> _Task brief_
Determine how many lines in the records below contain "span", then state that number alone.

Stored items from a collection:
Content starts

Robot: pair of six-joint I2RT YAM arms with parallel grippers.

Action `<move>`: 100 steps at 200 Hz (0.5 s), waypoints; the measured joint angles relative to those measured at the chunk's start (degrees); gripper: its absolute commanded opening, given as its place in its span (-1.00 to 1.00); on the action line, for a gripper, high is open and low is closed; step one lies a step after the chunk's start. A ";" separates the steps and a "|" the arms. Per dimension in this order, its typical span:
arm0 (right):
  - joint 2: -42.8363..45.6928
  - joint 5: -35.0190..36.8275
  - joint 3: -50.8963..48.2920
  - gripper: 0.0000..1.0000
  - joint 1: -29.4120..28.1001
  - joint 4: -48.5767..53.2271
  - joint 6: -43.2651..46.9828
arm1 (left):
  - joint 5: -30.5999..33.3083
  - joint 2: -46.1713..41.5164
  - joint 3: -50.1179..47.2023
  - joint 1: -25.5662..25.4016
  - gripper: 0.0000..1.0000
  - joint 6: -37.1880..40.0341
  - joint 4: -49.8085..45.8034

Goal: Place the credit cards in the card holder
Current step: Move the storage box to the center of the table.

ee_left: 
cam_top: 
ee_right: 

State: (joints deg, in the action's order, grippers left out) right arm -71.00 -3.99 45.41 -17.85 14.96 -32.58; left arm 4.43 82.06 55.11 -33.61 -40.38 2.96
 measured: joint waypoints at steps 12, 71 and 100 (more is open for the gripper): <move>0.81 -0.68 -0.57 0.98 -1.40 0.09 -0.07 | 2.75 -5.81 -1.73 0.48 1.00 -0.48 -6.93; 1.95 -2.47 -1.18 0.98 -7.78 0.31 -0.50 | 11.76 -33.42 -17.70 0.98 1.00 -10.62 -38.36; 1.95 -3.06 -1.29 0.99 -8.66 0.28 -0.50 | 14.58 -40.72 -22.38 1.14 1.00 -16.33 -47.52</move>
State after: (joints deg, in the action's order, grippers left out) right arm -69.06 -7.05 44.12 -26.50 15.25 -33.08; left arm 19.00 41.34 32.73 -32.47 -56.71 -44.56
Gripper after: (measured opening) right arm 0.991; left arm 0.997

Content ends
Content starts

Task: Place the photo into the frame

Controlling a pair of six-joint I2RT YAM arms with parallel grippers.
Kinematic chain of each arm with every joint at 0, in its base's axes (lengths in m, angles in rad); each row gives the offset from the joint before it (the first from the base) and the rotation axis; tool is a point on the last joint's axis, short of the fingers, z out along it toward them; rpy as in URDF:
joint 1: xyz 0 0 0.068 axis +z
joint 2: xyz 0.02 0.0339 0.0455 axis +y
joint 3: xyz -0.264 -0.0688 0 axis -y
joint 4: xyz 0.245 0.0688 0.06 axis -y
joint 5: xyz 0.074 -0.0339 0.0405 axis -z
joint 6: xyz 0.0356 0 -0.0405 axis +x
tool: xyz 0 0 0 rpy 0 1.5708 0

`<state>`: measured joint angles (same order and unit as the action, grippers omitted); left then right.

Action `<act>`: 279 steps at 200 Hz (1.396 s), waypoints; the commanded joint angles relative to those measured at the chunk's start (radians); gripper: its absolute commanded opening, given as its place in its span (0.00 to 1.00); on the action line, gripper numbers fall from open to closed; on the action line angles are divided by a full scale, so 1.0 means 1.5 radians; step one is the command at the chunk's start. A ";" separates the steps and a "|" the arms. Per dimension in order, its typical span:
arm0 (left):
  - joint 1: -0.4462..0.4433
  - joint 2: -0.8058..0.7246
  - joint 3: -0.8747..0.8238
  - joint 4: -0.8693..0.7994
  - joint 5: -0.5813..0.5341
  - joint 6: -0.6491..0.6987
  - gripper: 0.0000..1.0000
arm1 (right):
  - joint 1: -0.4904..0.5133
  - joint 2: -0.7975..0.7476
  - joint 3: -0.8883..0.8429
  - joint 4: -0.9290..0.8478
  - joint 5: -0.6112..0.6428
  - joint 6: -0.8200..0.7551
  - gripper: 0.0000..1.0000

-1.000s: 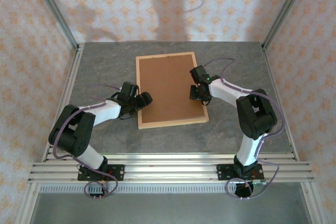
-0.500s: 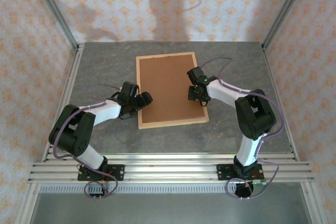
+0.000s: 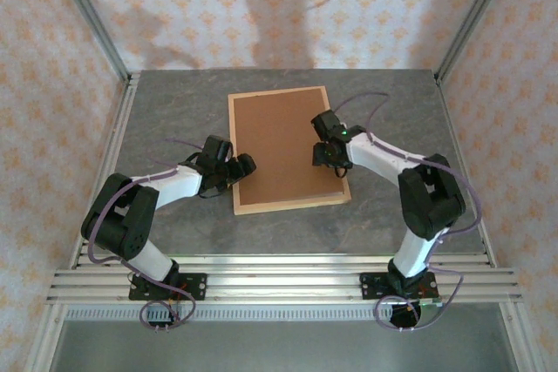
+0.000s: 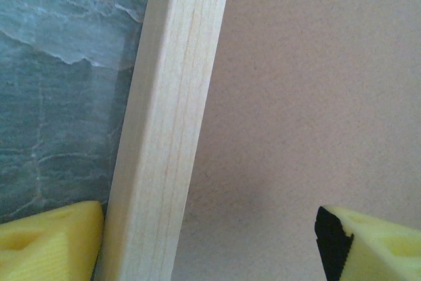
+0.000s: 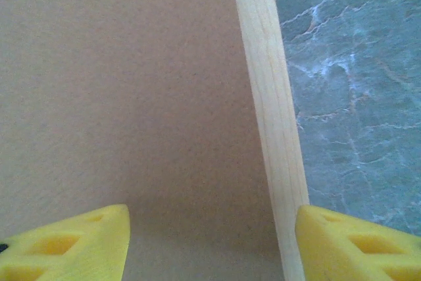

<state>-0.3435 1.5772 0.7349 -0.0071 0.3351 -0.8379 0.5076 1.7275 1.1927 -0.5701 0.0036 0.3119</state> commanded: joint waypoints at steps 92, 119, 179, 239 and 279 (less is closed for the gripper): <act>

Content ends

> _Solution_
2